While the letter indicates that the pope had intervened in this matter due to hostilities between the English king and the Duke of Normandy, it is not clearly stated what had caused these troubles. This has led to historians contributing various arguments as to what the issue between these two rulers was.

The most popular beliefs is that Richard had been allowing vikings to make use of his ports. It is well known that, after a generation of peace, England had begun to suffer from viking attacks from the 980s onwards. This new phase of raiding began within several months of Æthelred’s ascension to the throne, when he was around eleven years of age. The historian Eric John believes that the end of the papal letter, which states that neither man should receive the enemies of the other, is clearly prohibiting the use of Norman ports as a viking base. It is possible that the Normans were sympathetic towards the viking forces, as they were themselves of Scandinavian descent and many at the court were probably still bilingual. In this case, it is likely that the pope decided to intervene in order to remind Richard that it was unacceptable to aid pagans who pose a threat to his fellow Christians.

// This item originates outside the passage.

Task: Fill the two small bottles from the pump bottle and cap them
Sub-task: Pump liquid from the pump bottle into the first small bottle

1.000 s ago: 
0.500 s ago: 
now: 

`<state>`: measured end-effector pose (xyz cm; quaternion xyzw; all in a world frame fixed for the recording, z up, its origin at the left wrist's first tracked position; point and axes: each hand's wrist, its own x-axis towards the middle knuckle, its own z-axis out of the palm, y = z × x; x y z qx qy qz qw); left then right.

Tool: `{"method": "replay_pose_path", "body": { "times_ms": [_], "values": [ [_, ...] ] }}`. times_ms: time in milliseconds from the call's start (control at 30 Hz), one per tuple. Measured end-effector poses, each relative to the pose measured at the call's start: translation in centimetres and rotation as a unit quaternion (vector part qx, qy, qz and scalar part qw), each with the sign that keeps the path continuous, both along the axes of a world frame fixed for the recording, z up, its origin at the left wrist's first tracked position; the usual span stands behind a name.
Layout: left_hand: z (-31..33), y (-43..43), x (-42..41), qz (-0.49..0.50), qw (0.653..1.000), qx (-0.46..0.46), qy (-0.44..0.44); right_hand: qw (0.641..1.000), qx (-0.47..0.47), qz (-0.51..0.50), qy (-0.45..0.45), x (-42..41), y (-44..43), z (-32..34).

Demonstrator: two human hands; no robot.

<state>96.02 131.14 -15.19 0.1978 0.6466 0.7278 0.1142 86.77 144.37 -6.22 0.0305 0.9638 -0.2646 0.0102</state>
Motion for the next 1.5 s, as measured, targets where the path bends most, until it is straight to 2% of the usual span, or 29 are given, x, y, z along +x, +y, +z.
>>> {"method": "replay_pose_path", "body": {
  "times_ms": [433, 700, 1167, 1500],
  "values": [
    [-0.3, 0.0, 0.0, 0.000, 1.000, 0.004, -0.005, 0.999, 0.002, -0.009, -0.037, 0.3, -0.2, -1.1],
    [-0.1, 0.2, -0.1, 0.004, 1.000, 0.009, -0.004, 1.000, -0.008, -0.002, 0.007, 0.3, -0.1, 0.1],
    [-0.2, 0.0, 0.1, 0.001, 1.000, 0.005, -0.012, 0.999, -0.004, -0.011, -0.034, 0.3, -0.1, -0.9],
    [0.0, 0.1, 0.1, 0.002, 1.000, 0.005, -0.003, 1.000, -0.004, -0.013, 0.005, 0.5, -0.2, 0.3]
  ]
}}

The historian Jenny Benham contested this theory, as much of the evidence which relates to vikings being given entry to Norman ports is written after this letter from Pope John XV. In this case, it would be more likely that the treaty was prohibiting either side from harbouring domestic enemies, such as exiles. There is evidence proving that people were exiled during the reign of Æthelred II; one example being the ealdorman of Mercia, Ælfric Cild, who was exiled in 985. The fact that Æthelred came to be king due to the murder of his brother also gives reason to believe that he may have had political enemies within his own country. Interestingly, the Anglo-Saxon Chronicle does not specifically place any viking forces in Normandy until the date 1000, stating ‘that summer the hostile fleet [the viking fleet] had gone to Richard’s kingdom’, challenging the assumption that Richard I was allowing viking raiders into his land.

== Aftermath ==

The peace treaty between the two rulers was one of Æthelred’s most successful diplomatic policies. This success was short lived however, as after the death of Richard I in 996 and the ultimate ascension of his son Richard II to the Duchy, relations between the two parties once again appear strained. The Anglo-Saxon Chronicle reported that the Normans received the Vikings after their raid in the year 1000; this breached the Treaty of Rouen. William of Jumièges wrote in the 1050s of an English attack on the Cotentin in Normandy: this probably occurred sometime between 1000 and 1002, and seems to have been a response to Richard's harbouring the raiders. Because of this breakdown of relations, negotiations were initiated once again between the English king and the new duke of Normandy, which culminated in the marriage of the duke’s sister Emma to Æthelred in 1002.